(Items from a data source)
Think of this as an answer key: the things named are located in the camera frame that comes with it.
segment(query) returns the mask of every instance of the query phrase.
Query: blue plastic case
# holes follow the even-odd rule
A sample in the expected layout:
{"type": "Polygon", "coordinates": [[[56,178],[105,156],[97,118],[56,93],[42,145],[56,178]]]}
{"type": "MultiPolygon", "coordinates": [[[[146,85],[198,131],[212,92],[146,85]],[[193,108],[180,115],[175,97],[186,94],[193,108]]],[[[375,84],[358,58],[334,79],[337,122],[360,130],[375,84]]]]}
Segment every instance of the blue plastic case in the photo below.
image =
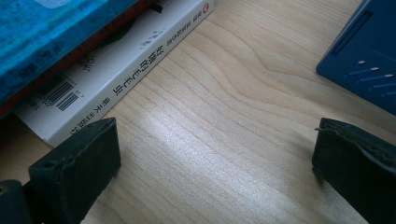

- [GOAL OF THE EXERCISE]: Output each entry shown above exactly as it stands, with all pictures removed.

- [WRITTEN RESPONSE]:
Think of this as an answer key: the things named are located in the camera frame that comes with it.
segment(query) returns the mask of every instance of the query phrase.
Query: blue plastic case
# holes follow the even-odd rule
A sample in the expected layout:
{"type": "Polygon", "coordinates": [[[56,178],[105,156],[97,118],[56,93],[42,145],[56,178]]]}
{"type": "MultiPolygon", "coordinates": [[[[146,85],[198,131],[212,92],[146,85]],[[193,108],[180,115],[175,97],[186,94],[193,108]]],[[[375,84],[358,58],[334,79],[337,122],[360,130],[375,84]]]]}
Segment every instance of the blue plastic case in the photo below.
image =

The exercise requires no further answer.